→ REQUIRED WORK
How many lines in the data hold the string "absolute"? State the number alone.

→ SOURCE MATERIAL
=====
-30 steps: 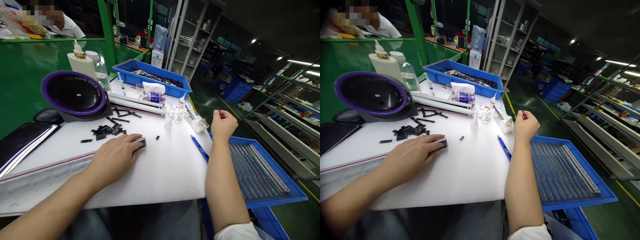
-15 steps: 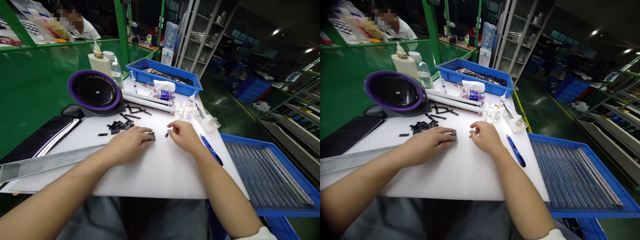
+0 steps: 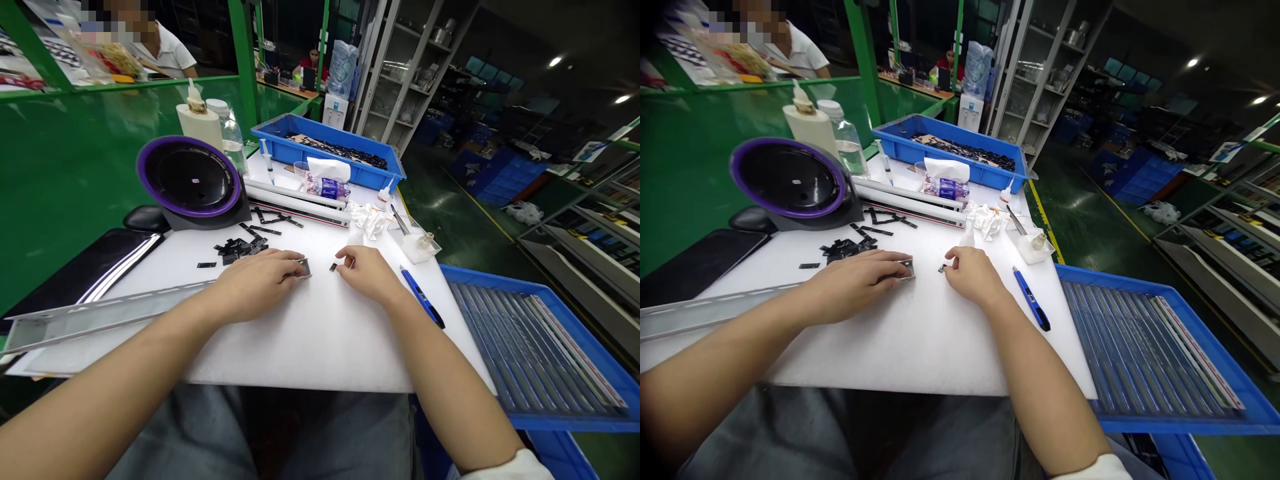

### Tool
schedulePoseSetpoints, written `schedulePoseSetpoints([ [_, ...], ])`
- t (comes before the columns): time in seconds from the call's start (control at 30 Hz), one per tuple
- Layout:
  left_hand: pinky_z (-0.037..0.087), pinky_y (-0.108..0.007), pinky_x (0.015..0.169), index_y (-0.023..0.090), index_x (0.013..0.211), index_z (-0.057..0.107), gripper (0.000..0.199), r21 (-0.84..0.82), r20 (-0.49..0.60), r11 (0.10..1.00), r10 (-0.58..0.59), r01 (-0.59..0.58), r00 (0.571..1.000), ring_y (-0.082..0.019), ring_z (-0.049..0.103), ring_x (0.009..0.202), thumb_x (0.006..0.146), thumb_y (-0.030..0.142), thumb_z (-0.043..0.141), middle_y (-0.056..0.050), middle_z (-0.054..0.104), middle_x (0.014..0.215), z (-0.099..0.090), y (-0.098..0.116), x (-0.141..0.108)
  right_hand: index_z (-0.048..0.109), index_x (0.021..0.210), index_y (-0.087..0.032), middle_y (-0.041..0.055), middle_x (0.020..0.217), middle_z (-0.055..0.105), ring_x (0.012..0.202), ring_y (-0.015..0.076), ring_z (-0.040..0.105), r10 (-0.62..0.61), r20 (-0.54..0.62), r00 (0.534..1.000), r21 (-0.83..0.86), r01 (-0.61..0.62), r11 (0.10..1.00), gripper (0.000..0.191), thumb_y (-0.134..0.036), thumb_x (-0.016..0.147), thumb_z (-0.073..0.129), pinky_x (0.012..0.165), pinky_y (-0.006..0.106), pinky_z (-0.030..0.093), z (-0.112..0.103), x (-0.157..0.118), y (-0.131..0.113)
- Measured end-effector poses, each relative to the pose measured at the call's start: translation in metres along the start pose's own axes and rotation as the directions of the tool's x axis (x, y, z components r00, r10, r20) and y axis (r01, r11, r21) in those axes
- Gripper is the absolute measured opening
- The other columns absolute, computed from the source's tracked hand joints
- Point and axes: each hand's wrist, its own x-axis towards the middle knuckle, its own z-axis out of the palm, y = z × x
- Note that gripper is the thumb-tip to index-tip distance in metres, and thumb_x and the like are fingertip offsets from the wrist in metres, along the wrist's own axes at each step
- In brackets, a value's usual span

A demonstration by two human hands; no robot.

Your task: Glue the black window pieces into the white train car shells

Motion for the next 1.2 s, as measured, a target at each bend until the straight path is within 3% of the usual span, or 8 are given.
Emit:
schedulePoseSetpoints([
  [0.27,0.043,-0.046,0.104,0.037,0.118,0.067,0.046,0.038,-0.001,0.999,0.011,-0.011,1.000,-0.027,0.047,0.133,0.093,0.047,0.030,0.007,0.052,0.146,0.0000,0.0009,-0.0005,0.072,0.105,-0.020,0.0003,0.085,0.072,0.081,0.0152,0.063,-0.006,0.022,1.000,-0.023,0.007,1.000,0.035,-0.009,0.076,0.055,0.071,0.025,0.043,-0.0007,-0.0006,0.0016],
  [0.47,0.044,-0.045,0.103,0.035,0.116,0.068,0.044,0.027,-0.030,0.999,0.039,-0.038,0.999,-0.027,0.049,0.131,0.094,0.044,0.031,0.005,0.055,0.144,0.0034,0.0004,-0.0005,0.076,0.095,-0.020,0.0058,0.090,0.073,0.084,0.0217,0.063,-0.005,-0.016,1.000,-0.102,0.003,0.995,0.022,-0.033,0.084,0.061,0.074,0.032,0.044,0.0052,0.0008,-0.0023],
  [0.7,0.044,-0.042,0.103,0.034,0.117,0.068,0.042,0.028,-0.062,0.999,0.040,-0.039,0.997,-0.026,0.050,0.130,0.094,0.042,0.033,0.005,0.057,0.142,0.0031,0.0023,-0.0015,0.076,0.089,-0.023,0.0052,0.091,0.072,0.085,0.0201,0.062,-0.059,-0.031,0.998,-0.163,0.053,0.985,0.014,-0.027,0.084,0.063,0.074,0.031,0.043,0.0074,-0.0007,-0.0069],
  [0.97,0.042,-0.043,0.104,0.035,0.117,0.068,0.043,0.023,-0.027,0.999,0.032,-0.031,0.999,-0.026,0.048,0.131,0.094,0.043,0.033,0.005,0.056,0.142,0.0025,0.0031,-0.0010,0.072,0.083,-0.022,0.0007,0.079,0.072,0.073,0.0149,0.062,-0.108,-0.015,0.994,-0.014,0.108,0.994,0.013,-0.022,0.084,0.060,0.067,0.027,0.041,0.0044,-0.0027,-0.0044],
  [1.2,0.043,-0.043,0.103,0.033,0.117,0.068,0.043,0.030,-0.069,0.999,0.038,-0.036,0.997,-0.026,0.051,0.128,0.094,0.045,0.033,0.004,0.059,0.139,0.0020,0.0046,-0.0023,0.066,0.077,-0.020,-0.0005,0.076,0.070,0.070,0.0133,0.061,-0.121,-0.059,0.991,0.104,0.127,0.986,0.009,-0.024,0.082,0.060,0.064,0.025,0.041,-0.0004,-0.0039,-0.0017],
])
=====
→ SOLUTION FOR THIS TASK
2